RPS: A co-worker [*cough* ALEC *cough*] wanted to know this one, and then I thought about it and it actually made sense, even though I'm pretty sure he asked me as a joke. The exact quote is, "Ask him what he thinks of Diablo III," and I was like, huh, he made Deathspank, so it actually fits. So have you gotten to play Diablo III at all?

Ron Gilbert: Yeah, I've played quite a bit of Diablo III. You know, it's interesting: it's been 12 years since Diablo II came out. I think there's like 12 years of nostalgia that built me up for that. And even though over those 12 years I've gone back and played Diablo several times through it, just playing Diablo III, it just reminded me of what a monotonous game that is. Like, oh, yeah... [bangs in a steady rhythm on the table] Yeah, oh, this is Diablo, yeah, yeah, they totally captured it. [laughter]

But I can't stop! I think that's the interesting thing about Diablo, is that it is an amazingly monotonous game, but there is something compelling about it. There is something that just keeps you going, keeps you through that level progression. "Oh, I can probably level if I just kill these next hundred guys. I'll do that before I go to bed." You know? It keeps pulling you on through that stuff.

But I don't think that Diablo III's captured me in the same way that Diablo II did. I don't think there was enough new and interesting about it. Yeah, the graphics are much better than Diablo II, but it's still that same camera. Yeah, it's 3D objects now, you get a little bit of this when you're moving around, but it's not fundamentally changed anything about it. I'll play all the way through it, but I don't know that I'll go back and play it five years from now like I did with Diablo II.

RPS: Have you had any issues with all the kind of connectivity stuff?

Ron Gilbert: Oh, I hate that. That really ticks me off. Because I'm never going to play Diablo III with anybody. Never going to PvP when that comes online. I'm never going to use their stupid auction house. I'm never going to do any of that stuff.
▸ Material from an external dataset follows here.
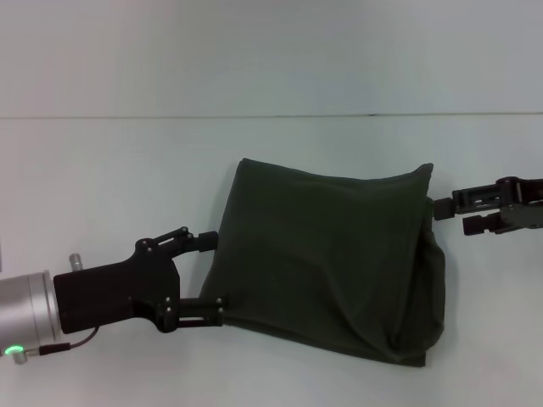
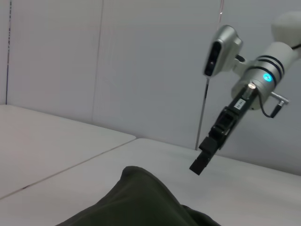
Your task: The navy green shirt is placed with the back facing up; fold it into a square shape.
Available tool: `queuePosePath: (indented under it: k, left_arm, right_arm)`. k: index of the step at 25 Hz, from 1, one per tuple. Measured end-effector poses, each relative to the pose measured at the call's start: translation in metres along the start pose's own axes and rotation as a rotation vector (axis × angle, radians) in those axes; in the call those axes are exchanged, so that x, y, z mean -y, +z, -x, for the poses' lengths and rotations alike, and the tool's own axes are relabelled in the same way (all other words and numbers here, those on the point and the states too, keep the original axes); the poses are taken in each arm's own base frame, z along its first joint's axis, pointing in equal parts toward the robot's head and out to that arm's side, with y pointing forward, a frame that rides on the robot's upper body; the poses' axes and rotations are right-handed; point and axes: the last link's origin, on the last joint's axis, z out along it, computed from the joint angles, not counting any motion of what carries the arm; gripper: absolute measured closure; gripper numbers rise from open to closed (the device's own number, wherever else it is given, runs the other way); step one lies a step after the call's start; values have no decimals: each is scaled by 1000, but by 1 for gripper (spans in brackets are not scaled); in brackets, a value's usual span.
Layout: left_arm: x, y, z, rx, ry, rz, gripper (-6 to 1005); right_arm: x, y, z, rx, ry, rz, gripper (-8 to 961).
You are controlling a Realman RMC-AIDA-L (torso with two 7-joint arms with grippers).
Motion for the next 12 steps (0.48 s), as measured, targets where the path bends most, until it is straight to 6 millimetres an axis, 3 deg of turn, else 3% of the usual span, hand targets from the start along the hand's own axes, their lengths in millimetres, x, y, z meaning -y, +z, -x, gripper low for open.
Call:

In terms of the single-player, yeah, that really annoyed me. I guess at some level I'm a little paranoid - I'm a little bit tinfoil-hat-ish - so I don't really like this giant corporation knowing every single time I play a game. I kinda feel like I should be able to play a game in the privacy of my own home and not have a company monitoring that whole process. So it's a little bit of that that goes on with me.

And then, I do wonder, well, how much of it is just their DRM? How much of it is they realize, well, we can do this DRM so nobody can pirate the game, but we're going to say it's because of the auction house, we're going to say it's because of this other stuff. I don't know. I'm really cynical about that online single-player stuff. But unfortunately I think it's the wave of the future.